Pink slime for lunch

Yum?

WRITTEN BY: Brittney Elkins
Pink slime is used in ground beef.
Image Source: USDA via Wikimedia Commons
Pink slime is used in ground beef.

Pink slime is on the lunch menu. Should we brown-bag, or just call the Ghostbusters?

Pink slime has been banned by fast-food chains like McDonald’s, but it seems the government isn’t setting their standards quite as high.

Pink slime is pieces of meat and muscle salvaged from slaughterhouse floors and treated with a pink chemical to kill any dangerous pathogens. The pink goo is used in the food industry as an anti-microbial agent in meats, and it’s regulated by the U.S. Agriculture Department. They classify it as “generally recognized as safe.”

And yes, it looks very similar to the “living” stuff that wreaks havoc on Manhattan in the second Ghostbusters installation.
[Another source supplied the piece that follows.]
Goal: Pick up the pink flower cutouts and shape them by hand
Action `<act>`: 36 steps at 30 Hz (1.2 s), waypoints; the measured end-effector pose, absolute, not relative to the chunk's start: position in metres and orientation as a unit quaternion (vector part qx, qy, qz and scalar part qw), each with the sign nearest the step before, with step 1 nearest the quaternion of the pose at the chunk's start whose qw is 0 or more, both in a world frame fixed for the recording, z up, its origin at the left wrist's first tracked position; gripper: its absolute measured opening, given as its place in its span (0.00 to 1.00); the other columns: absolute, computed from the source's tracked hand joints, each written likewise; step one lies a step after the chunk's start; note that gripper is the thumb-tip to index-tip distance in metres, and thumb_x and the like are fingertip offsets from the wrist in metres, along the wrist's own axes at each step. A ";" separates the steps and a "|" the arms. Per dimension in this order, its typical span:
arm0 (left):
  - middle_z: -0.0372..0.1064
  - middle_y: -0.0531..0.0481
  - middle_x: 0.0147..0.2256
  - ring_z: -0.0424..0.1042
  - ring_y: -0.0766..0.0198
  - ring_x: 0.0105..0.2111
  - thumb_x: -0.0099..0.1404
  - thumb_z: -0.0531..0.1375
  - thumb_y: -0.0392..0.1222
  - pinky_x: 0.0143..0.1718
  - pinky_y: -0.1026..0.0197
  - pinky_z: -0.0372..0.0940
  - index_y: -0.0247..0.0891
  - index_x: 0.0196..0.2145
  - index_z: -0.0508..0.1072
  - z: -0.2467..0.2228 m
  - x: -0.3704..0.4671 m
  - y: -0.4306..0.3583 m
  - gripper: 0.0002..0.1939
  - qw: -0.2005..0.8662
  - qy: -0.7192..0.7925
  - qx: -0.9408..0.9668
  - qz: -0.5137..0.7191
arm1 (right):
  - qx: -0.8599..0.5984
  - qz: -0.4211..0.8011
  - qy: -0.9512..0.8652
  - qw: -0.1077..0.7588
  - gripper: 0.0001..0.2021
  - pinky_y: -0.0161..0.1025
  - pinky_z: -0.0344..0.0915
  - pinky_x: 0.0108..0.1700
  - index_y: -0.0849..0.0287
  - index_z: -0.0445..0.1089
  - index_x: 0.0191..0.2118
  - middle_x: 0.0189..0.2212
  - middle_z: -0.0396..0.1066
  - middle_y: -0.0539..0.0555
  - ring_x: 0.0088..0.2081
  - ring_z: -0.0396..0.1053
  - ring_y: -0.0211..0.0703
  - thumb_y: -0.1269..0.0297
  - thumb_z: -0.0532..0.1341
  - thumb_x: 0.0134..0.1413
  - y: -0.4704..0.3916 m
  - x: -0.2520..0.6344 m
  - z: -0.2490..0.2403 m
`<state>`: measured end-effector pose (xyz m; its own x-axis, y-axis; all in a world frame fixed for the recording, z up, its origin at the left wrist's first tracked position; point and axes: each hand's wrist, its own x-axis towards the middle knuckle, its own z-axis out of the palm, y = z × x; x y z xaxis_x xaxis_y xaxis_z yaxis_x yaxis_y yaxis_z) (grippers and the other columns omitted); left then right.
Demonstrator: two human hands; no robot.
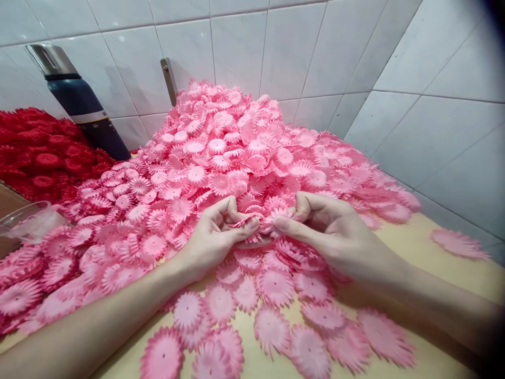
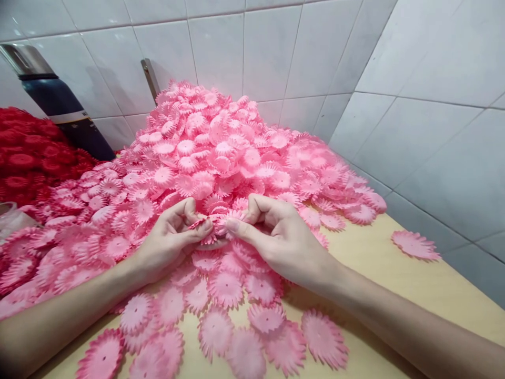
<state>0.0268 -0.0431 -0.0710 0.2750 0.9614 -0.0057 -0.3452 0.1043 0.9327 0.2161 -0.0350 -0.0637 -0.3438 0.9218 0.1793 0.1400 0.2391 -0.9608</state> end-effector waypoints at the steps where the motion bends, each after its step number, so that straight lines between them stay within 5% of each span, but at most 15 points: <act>1: 0.68 0.59 0.23 0.74 0.71 0.29 0.53 0.70 0.39 0.37 0.64 0.73 0.37 0.24 0.57 -0.071 0.027 -0.043 0.22 0.665 0.339 0.443 0.497 | -0.394 0.478 -0.668 0.412 0.20 0.33 0.54 0.23 0.56 0.53 0.24 0.20 0.54 0.44 0.22 0.53 0.32 0.56 0.66 0.52 -0.035 0.216 -0.063; 6: 0.71 0.57 0.25 0.74 0.69 0.30 0.55 0.69 0.38 0.39 0.59 0.74 0.36 0.25 0.59 -0.072 0.028 -0.042 0.19 0.658 0.339 0.447 0.502 | -0.390 0.476 -0.659 0.433 0.20 0.32 0.59 0.25 0.57 0.55 0.23 0.20 0.59 0.45 0.23 0.58 0.33 0.58 0.68 0.49 -0.034 0.215 -0.063; 14: 0.74 0.52 0.32 0.75 0.68 0.32 0.58 0.67 0.42 0.38 0.65 0.71 0.35 0.35 0.71 -0.071 0.026 -0.042 0.11 0.591 0.403 0.532 0.453 | -0.393 0.477 -0.660 0.428 0.12 0.33 0.68 0.31 0.57 0.66 0.26 0.25 0.71 0.48 0.28 0.69 0.37 0.63 0.71 0.43 -0.034 0.214 -0.061; 19: 0.76 0.49 0.32 0.74 0.67 0.34 0.55 0.69 0.42 0.38 0.65 0.69 0.33 0.30 0.71 -0.071 0.027 -0.043 0.12 0.559 0.420 0.548 0.460 | -0.399 0.490 -0.666 0.395 0.08 0.33 0.67 0.31 0.57 0.73 0.29 0.27 0.73 0.49 0.29 0.70 0.37 0.64 0.72 0.42 -0.034 0.212 -0.063; 24: 0.76 0.47 0.34 0.74 0.63 0.37 0.55 0.69 0.41 0.42 0.60 0.69 0.34 0.26 0.67 -0.071 0.028 -0.043 0.13 0.566 0.409 0.540 0.470 | -0.412 0.476 -0.661 0.408 0.14 0.32 0.61 0.26 0.59 0.65 0.22 0.21 0.66 0.47 0.24 0.63 0.34 0.62 0.70 0.45 -0.034 0.213 -0.066; 31: 0.71 0.55 0.24 0.69 0.73 0.25 0.54 0.69 0.41 0.27 0.72 0.63 0.35 0.24 0.62 -0.073 0.027 -0.043 0.18 0.585 0.411 0.520 0.467 | -0.396 0.468 -0.685 0.393 0.17 0.31 0.54 0.21 0.58 0.58 0.23 0.20 0.58 0.45 0.22 0.55 0.31 0.59 0.67 0.51 -0.036 0.212 -0.067; 36: 0.71 0.56 0.23 0.73 0.70 0.26 0.55 0.69 0.40 0.32 0.66 0.70 0.35 0.26 0.62 -0.074 0.024 -0.037 0.17 0.642 0.363 0.433 0.517 | -0.358 0.521 -0.657 0.410 0.18 0.34 0.67 0.31 0.56 0.54 0.25 0.21 0.64 0.47 0.30 0.71 0.39 0.57 0.64 0.55 -0.036 0.217 -0.059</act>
<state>0.0242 -0.0374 -0.0742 0.2004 0.9795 -0.0185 -0.3500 0.0893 0.9325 0.2170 -0.0361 -0.0592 -0.4078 0.8980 0.1654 0.0436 0.2001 -0.9788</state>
The USDA is buying seven million pounds of the ammonia-treated meat called pink slime. The meat will be used for school lunch for students around the country.

In 2005, the USDA limited the amount of ammonia-treated LBT in one serving of ground beef to 15 percent. But the packaging does not require ammonia to be listed as an ingredient, so it’s difficult to tell if your school is receiving “pink slime” meat.

The ammonia is a “processing agent”, so technically it doesn’t have to be listed as an ingredient.

Why would the USDA give kids pink slime? Maybe they are trying to use up every bit of the cow to avoid waste, or maybe just because it’s cheap.

Adding pink slime shaves 3 cents off the cost of a pound of ground beef.

Right now the government has given no indication that it plans to follow suit with the fast food companies and pull the pink slime from school lunch rooms, so if the thought of ammonia-treated meat scares you, it might be best to pack your lunch on hamburger day.